Noël, a Christmas album by American singer-songwriter Josh Groban, was the longest-running album of 2007, topping the chart for four consecutive weeks in December. Its four-week consecutive run gained Noël the credit as the first Christmas album to have achieved the feat in the chart's 51-year history. Following Groban's appearance at The Oprah Winfrey Show, sales of the album logged at 405,000, fueling the album to peak at number one and becoming Groban's best sales week ever. Noël is the only Christmas-themed record to have topped the Billboard 200 since American saxophonist Kenny G's 1994 Miracles: The Holiday Album. Noël had accumulated sales of nearly 2.8 million copies by the end of the year, becoming the best-selling album of 2007.
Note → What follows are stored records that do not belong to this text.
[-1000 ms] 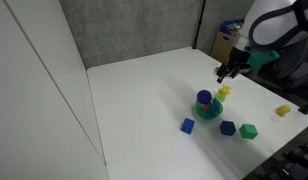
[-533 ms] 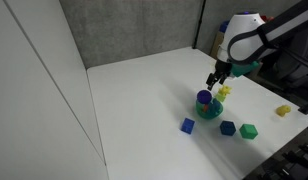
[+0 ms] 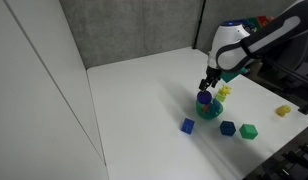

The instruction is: Take the ball out of the bowl

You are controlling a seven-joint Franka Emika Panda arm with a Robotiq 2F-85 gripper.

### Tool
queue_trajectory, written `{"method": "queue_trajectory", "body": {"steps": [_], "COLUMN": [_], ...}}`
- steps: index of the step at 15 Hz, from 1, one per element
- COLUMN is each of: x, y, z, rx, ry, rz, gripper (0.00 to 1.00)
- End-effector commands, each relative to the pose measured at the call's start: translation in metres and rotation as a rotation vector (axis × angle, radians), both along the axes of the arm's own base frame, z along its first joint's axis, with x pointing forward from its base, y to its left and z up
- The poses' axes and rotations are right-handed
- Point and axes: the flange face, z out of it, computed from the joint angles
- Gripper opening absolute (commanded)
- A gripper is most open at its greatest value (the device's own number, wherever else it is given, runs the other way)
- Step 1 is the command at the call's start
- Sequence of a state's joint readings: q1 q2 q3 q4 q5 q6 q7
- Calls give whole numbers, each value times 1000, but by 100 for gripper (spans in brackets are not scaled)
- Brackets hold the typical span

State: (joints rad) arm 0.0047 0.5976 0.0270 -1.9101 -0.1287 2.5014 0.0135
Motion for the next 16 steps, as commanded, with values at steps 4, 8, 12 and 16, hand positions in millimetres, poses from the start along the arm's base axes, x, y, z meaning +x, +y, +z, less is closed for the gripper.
{"method": "queue_trajectory", "body": {"steps": [4,8,12,16], "x": [33,36,36,37], "y": [0,-2,3,6], "z": [-26,-37,-47,-49], "rx": [-55,-56,-66,-67], "ry": [4,6,14,23], "rz": [8,8,16,11], "gripper": [100,100,100,66]}}
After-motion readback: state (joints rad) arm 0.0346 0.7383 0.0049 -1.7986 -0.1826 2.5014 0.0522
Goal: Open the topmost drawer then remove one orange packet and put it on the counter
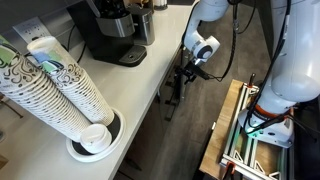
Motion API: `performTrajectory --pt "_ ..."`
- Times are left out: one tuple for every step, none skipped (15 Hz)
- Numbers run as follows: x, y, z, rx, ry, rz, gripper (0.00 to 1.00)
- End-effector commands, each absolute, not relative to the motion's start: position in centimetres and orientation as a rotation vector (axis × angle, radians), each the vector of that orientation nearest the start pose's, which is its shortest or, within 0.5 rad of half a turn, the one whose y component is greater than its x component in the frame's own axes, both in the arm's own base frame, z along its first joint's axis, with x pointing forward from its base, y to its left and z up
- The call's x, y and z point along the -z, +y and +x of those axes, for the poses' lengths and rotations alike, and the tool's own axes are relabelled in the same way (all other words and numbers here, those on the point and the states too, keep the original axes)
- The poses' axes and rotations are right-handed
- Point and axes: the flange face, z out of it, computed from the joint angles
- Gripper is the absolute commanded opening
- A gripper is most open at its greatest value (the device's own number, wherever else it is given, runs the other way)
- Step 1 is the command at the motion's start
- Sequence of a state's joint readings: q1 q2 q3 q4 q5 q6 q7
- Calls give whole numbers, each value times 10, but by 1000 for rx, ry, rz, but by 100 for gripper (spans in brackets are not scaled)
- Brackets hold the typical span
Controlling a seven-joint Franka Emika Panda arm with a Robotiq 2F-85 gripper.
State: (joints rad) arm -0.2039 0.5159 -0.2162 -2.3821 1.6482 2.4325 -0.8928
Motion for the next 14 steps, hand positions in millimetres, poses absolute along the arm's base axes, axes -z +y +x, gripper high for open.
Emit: performTrajectory --pt "-72 -194 396 230 1354 -2127 100" --pt "-71 -195 397 228 1373 -2115 100" --pt "-70 -195 397 222 1384 -2112 100" --pt "-68 -196 397 211 1390 -2117 100" --pt "-68 -197 396 201 1403 -2117 100" --pt "-66 -198 392 174 1419 -2129 100" --pt "-65 -199 390 163 1430 -2130 100" --pt "-65 -201 386 150 1439 -2135 100" --pt "-66 -203 383 143 1451 -2138 100" --pt "-67 -205 379 137 1463 -2144 100" --pt "-69 -209 375 135 1478 -2146 100" --pt "-71 -212 371 130 1487 -2151 100" --pt "-72 -214 367 125 1494 -2151 100" --pt "-73 -215 363 121 1497 -2152 100"
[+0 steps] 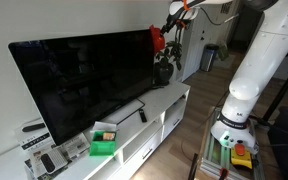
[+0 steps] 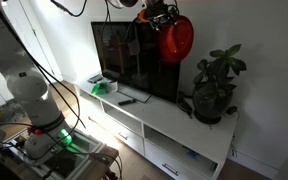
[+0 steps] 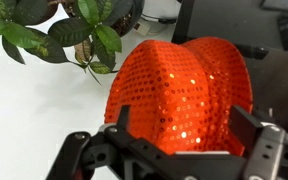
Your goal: Pick up the red hat and put it on the tv stand
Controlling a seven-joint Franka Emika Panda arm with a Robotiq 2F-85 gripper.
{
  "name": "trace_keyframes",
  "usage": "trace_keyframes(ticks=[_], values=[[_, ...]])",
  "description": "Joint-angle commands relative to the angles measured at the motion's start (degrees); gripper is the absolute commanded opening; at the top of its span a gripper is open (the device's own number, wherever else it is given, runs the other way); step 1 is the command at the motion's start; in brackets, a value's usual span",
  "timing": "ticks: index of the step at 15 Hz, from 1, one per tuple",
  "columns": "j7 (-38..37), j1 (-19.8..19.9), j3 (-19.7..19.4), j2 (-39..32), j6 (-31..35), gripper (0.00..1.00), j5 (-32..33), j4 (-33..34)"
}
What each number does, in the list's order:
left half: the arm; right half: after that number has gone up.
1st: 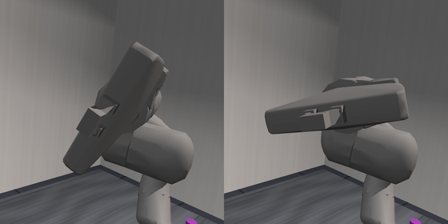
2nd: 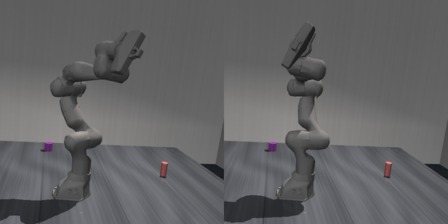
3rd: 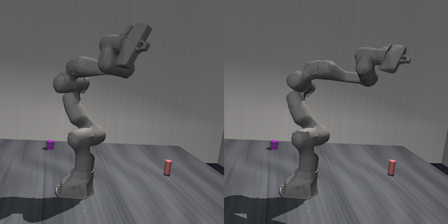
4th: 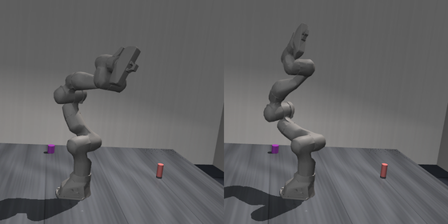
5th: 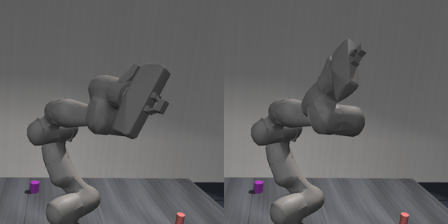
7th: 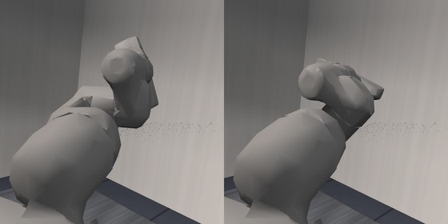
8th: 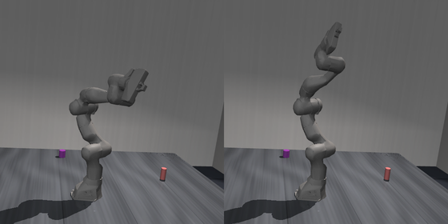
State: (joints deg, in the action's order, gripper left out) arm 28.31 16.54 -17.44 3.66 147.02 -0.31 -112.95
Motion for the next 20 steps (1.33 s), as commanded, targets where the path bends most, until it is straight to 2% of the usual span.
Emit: trace_keyframes(ticks=[1, 3, 4, 6, 8, 15, 17, 20], values=[[5.13, -0.67, -0.70, -2.50, 1.04, 1.00, -3.94, 2.79], [6.31, -0.46, -0.55, -3.63, 1.38, 1.00, -4.74, 3.79], [6.56, -0.30, -0.43, -4.29, 1.67, 0.95, -4.80, 4.32], [7.24, 0.00, -0.16, -5.47, 1.21, 0.71, -5.52, 5.41], [7.57, 0.33, 0.11, -6.49, 1.13, 0.61, -5.85, 6.26], [8.11, 1.22, 0.92, -8.55, 0.36, 0.11, -6.39, 8.38], [7.76, 1.40, 1.00, -8.73, 0.51, 0.00, -6.02, 8.56], [6.20, 1.50, 0.79, -8.12, 1.42, 0.00, -5.00, 8.20]])
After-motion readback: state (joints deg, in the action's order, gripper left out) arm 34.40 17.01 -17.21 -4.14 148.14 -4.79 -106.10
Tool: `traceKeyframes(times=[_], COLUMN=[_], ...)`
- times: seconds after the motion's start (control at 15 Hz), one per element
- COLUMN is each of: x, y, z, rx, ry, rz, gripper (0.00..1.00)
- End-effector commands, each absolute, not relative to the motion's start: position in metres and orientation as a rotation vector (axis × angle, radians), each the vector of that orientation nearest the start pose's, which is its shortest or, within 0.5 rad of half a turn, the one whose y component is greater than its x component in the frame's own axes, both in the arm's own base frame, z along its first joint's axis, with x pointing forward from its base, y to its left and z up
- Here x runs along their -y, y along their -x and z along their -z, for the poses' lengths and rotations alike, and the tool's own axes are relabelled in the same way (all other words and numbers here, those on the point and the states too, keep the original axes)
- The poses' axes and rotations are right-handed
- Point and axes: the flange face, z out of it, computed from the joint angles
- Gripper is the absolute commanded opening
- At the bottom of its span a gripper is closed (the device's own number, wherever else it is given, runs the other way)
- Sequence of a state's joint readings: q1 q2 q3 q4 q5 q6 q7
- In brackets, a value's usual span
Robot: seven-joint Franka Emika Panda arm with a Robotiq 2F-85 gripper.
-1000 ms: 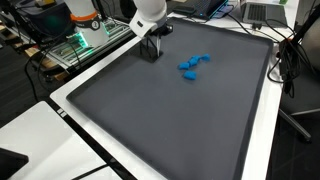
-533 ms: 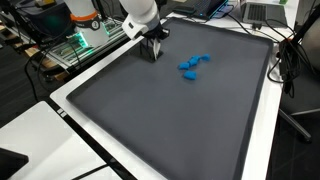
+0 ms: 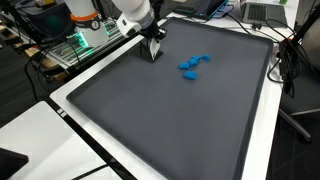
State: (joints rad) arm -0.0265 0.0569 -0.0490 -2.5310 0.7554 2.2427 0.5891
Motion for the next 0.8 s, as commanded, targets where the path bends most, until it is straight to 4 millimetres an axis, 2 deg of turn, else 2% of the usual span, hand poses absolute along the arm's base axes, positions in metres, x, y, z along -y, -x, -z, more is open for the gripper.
traceKeyframes(times=[0.0,0.73], x=[0.016,0.02], y=[-0.412,-0.402], z=[-0.234,-0.23], rx=[-1.634,-1.713], ry=[2.116,2.035], rz=[-0.57,-0.496], gripper=[0.01,0.01])
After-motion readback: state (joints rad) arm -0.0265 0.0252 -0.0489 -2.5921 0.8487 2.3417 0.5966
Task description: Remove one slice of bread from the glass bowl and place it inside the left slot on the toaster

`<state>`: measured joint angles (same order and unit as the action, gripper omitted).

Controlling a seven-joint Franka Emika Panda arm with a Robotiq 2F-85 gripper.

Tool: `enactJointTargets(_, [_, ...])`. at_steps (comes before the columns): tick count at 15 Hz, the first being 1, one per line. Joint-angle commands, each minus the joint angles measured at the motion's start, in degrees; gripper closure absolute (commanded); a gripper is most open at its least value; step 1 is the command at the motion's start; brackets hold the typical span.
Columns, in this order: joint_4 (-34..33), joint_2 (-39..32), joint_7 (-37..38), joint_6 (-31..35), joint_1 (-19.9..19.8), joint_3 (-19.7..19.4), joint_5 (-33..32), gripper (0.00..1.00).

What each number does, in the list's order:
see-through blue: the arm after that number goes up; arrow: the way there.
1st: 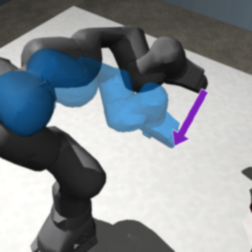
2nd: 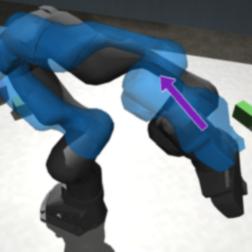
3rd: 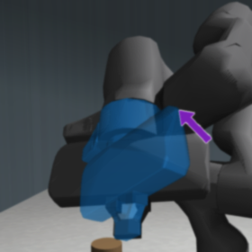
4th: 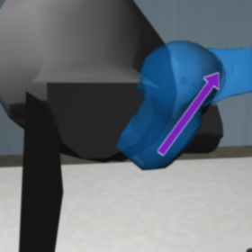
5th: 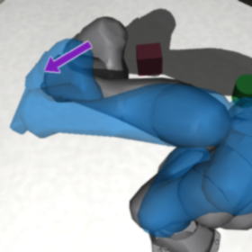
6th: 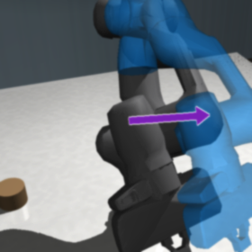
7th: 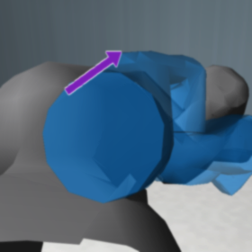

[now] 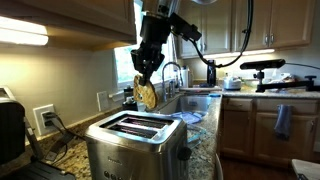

Canadian singer Avril Lavigne scored her second number-one album The Best Damn Thing.
High School Musical 2, the soundtrack to the Disney Channel film of the same name, spent four straight weeks at the top spot. The soundtrack's first-week sale of 615,000 copies made it one of the albums with biggest debut figures of 2007. The soundtrack sold over 2.7 million units in 2008, becoming the second-best-selling album. High School Musical 2 is one of the two soundtrack albums to have reached number one on the chart, the other being Dreamgirls: Music from the Motion Picture. Linkin Park's Minutes To Midnight becomes the band's third number-one album. The album sells over 620,000 copies in its first week, becoming the third highest first week album sales for 2007. The album eventually sells over 2 million copies during the year, becoming the seventh best-selling album of the year. American singer Alicia Keys' As I Am also topped the chart for four weeks, although they were non-consecutive. It debuted on the Billboard 200 for selling 742,000 copies, the highest figure achieved for a solo female artist since Norah Jones' Feels Like Home moved one million copies in 2004.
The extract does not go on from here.